Friday, 29 January 2010

Investing In A Bear Market

Investing In A Bear Market

We are in the 6th inning of the residential RE crisis and the 1st inning of the commercial RE crisis. Most of you are trapped in normalized bull market valuation methods (Income Statements and Cash Flow statements) which states "earnings growth and cashflow" are what you should follow. In a bear market you should be focused on the (Balance Sheets and Cash Flow Statements). Notice the switch from income statement to balance sheet. Read some of my first few blogs and you will see before the residential RE crisis started in mass I was focused only on balance sheet items (cash and debt). I was right and the worst balance sheet stocks got killed not the ones with the biggest losses.

If you actually look at how I ranked builder stocks using cash and debt and applied it to other industries you would see the same result. Why? When a bear economy is upon us credit markets tighten, loans do not get renewed, cash flow turns negative, borrowing costs go up, interest burden becomes magnified, asset prices drop, etc.....
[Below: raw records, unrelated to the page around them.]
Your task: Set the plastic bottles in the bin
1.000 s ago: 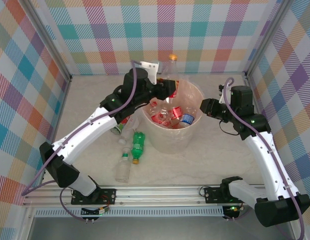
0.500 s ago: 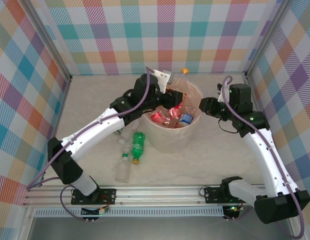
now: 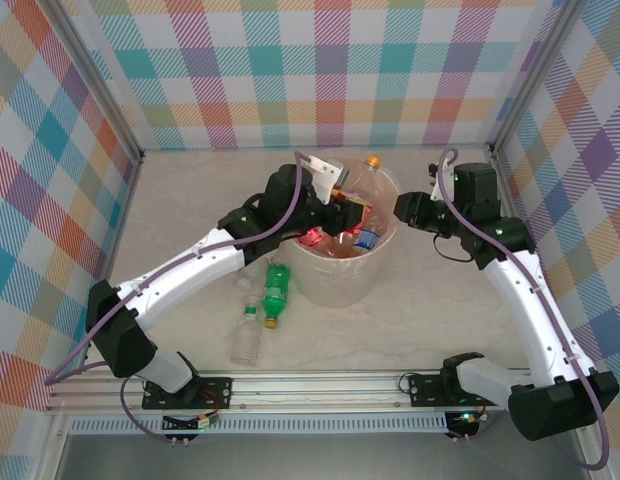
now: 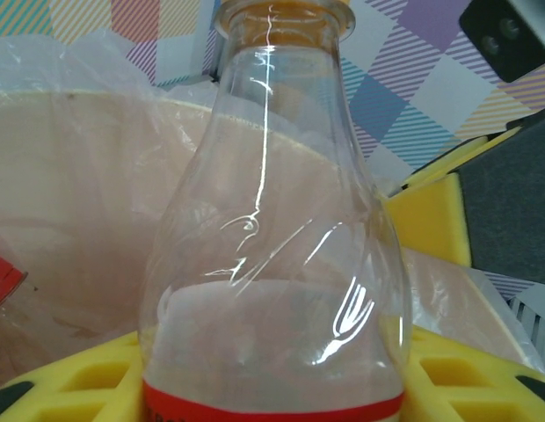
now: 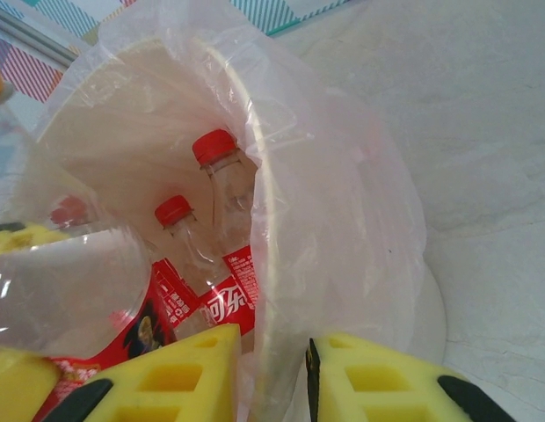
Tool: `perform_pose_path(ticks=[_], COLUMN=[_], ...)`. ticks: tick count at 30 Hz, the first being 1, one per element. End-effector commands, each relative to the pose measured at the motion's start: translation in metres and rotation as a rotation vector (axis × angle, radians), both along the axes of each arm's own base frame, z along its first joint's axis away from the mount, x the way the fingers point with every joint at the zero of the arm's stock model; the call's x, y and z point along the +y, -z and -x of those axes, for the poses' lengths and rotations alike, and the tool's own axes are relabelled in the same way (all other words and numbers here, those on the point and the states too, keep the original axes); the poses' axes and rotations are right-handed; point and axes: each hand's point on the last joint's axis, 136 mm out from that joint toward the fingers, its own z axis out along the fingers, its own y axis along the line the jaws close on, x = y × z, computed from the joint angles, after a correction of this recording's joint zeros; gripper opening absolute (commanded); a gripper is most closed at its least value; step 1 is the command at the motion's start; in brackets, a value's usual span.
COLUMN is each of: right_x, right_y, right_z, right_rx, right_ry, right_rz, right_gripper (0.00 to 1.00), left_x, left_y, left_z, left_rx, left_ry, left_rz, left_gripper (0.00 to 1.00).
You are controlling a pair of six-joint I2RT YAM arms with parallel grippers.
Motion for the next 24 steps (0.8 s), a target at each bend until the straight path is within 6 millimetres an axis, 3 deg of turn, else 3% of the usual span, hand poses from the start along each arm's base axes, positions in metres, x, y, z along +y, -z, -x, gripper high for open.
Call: perform_pose_path(ticks=[1,7,14,16,24], right_x=[0.000,0.000,0.001,0.000,0.001], right_y=[-0.007,-0.006,-0.009,-0.008,-0.007], right_z=[0.000,0.001,0.002,0.002,0.002], right_rx=[-0.018,-0.019,-0.022,-0.020,-0.018], right_ry=[-0.010,-0.010,-0.013,-0.010,-0.013], right_rz=[0.011,0.014,0.009,0.008,0.010], right_gripper=[0.27,0.27,0.27,0.27,0.27], left_x=[0.005,0.001,-0.003,-0.004,-0.012], left_y=[0.012,-0.016,-0.036,-0.034,0.006], left_z=[0.010,0.008,-0.006,-0.013,-0.038], left_rx=[-0.008,-0.057,-0.093,-0.086,0.006], left_ry=[0.037,0.033,-0.017,-0.047,-0.134], left_rz=[-0.054,0.040,0.109,0.103,0.030], left_gripper=[0.60,0.78,0.90,0.89,0.59])
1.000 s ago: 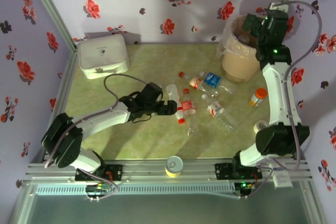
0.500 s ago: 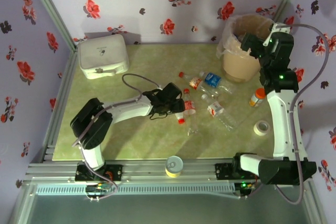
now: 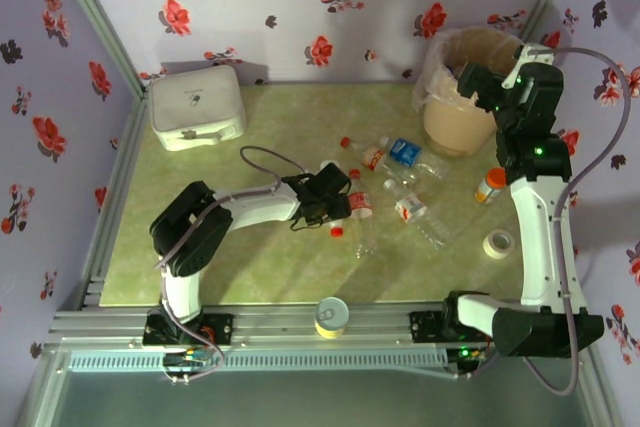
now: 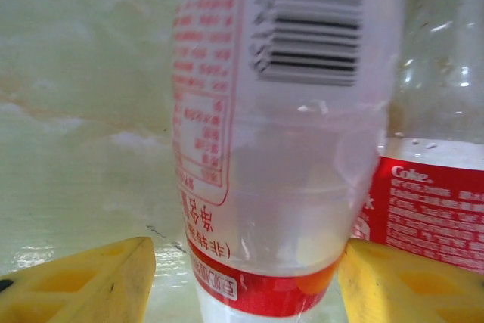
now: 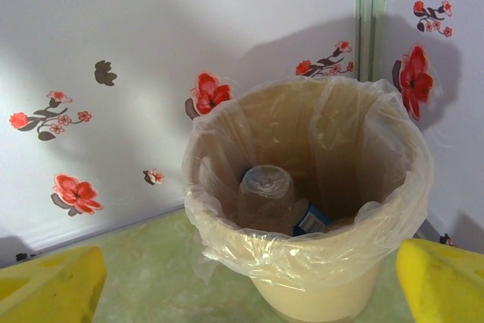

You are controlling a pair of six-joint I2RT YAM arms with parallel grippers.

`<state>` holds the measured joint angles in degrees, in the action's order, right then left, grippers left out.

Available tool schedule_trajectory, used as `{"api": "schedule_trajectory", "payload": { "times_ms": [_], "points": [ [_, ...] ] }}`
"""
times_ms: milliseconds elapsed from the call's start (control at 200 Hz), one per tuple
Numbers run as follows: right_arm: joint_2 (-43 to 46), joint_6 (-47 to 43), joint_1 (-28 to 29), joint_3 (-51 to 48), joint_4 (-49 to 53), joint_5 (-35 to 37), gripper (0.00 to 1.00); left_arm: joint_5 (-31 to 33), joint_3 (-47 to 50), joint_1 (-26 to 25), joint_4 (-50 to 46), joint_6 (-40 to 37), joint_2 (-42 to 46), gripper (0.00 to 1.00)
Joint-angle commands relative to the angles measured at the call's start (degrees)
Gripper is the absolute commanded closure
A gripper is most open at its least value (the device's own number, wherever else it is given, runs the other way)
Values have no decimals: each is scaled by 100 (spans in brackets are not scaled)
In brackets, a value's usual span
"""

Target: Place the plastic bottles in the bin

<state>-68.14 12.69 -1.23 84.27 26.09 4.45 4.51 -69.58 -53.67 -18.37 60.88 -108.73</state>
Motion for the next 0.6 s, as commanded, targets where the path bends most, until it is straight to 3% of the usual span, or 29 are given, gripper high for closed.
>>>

Wall Street can't value stocks as easily when the future is uncertain and earnings go negative or are falling. Bear markets are about surviving and the companies that thrive DURING AND AFTER a bear market are the ones with the best balance sheets buying assets on the cheap. They are also the companies that have the cash to continue to invest in future product while their competitors are trying to stay alive vs. thinking and investing in future operational profit.

Be like the best companies. Stop listening to doom and gloomers, raise cash, invest in yourself, work twice as hard, stay focused and push forward doing whatever you have to in order to make money. Invest it wisely. You may not make as much today, but deflation pushed all your consumer good prices down too. Everything is on sale even at the Chicken Ranch.